*** Data shown ***
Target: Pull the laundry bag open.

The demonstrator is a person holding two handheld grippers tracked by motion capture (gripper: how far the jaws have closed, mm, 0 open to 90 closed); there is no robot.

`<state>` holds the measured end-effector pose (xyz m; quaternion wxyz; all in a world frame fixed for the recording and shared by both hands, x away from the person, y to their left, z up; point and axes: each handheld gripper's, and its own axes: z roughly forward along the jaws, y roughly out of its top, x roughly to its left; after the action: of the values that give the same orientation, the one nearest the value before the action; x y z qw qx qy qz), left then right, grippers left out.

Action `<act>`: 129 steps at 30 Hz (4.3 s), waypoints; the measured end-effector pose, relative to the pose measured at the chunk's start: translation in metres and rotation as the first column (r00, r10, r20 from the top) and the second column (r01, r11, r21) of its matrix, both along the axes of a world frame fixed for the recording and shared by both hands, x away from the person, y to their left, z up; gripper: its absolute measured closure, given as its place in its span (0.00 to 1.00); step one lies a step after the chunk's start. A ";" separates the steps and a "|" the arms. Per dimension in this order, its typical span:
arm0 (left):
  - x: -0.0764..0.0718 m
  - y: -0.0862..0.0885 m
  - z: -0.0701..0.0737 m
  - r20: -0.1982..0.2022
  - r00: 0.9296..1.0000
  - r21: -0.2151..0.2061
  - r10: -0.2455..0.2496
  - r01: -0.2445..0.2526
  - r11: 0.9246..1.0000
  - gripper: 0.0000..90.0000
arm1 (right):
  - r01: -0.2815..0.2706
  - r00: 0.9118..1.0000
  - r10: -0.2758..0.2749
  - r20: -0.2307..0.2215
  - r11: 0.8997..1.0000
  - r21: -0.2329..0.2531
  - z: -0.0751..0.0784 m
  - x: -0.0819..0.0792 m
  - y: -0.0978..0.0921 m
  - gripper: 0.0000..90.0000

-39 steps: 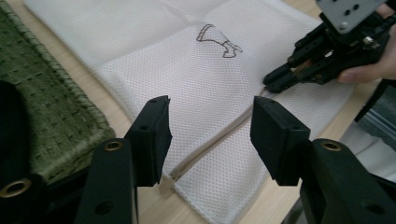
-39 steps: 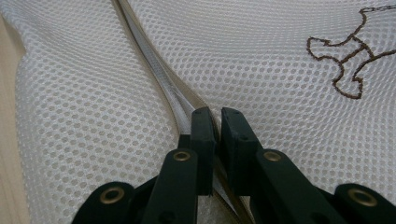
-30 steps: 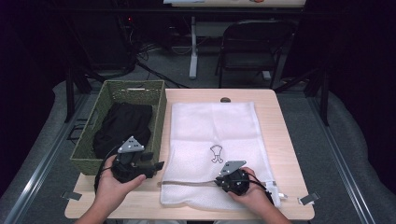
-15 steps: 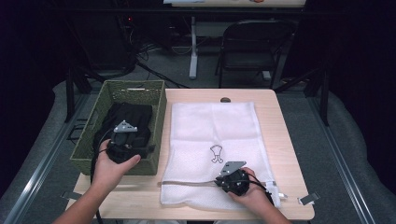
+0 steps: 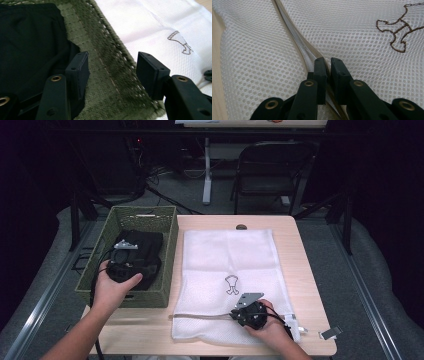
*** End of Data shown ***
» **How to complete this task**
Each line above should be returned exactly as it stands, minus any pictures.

» **Written answer**
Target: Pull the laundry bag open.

The demonstrator is a person holding two handheld grippers tracked by motion capture (gripper: how far the jaws have closed, mm, 0 open to 90 closed); there is no robot.

`<state>` holds the measured end-effector pose (xyz m; quaternion wxyz; all in a world frame fixed for the recording and shared by both hands, x away from the person, y to their left, z up; point and axes: each handheld gripper's, and its own axes: z roughly forward along the jaws, y roughly out of its top, x roughly to its left; after the action: of the values that give the same orientation, the one nearest the value before the action; x y z qw qx qy qz), left then right, grippers left out.

Action `<act>`: 129 steps at 30 Hz (4.3 s), waypoints; the measured end-effector pose, relative to the pose measured at the chunk's start: translation in metres and rotation as the first column (r00, r10, r20 from the top) and the second column (r01, r11, r21) of its matrix, both along the axes of a world frame fixed for the recording and shared by both hands, x away from the person, y to their left, z up; gripper: its absolute measured closure, given as its place in its span (0.00 to 1.00); step one lies a step after the chunk's start. A ";" separates the steps and a "|" the arms. Per dimension in this order, its typical span:
arm0 (left):
  - x: -0.0764..0.0718 m
  - y: -0.0862..0.0885 m
  - z: -0.0701..0.0737 m
  - r20: -0.1982..0.2022
  - r00: 0.9296..1.0000
  - r21: -0.2151..0.2061
  - r10: -0.2455..0.2496
  - r01: -0.2445..0.2526
  - r11: 0.9246..1.0000
  - gripper: 0.0000..90.0000
arm1 (right):
  - r01: -0.2815..0.2706
  - r00: 0.9118..1.0000
  - r10: -0.2758..0.2749
  - r20: -0.2307..0.2215
  - r11: 0.8997..1.0000
  - r21: -0.2329..0.2531
  - z: -0.0751..0.0784 m
  - x: -0.0819..0.0792 m
  - y: -0.0978..0.0921 m
  - gripper: 0.0000..90.0000

-39 steps: 
-39 steps: 
-30 steps: 
-15 steps: 
+0 steps: 

Work on the answer has been completed.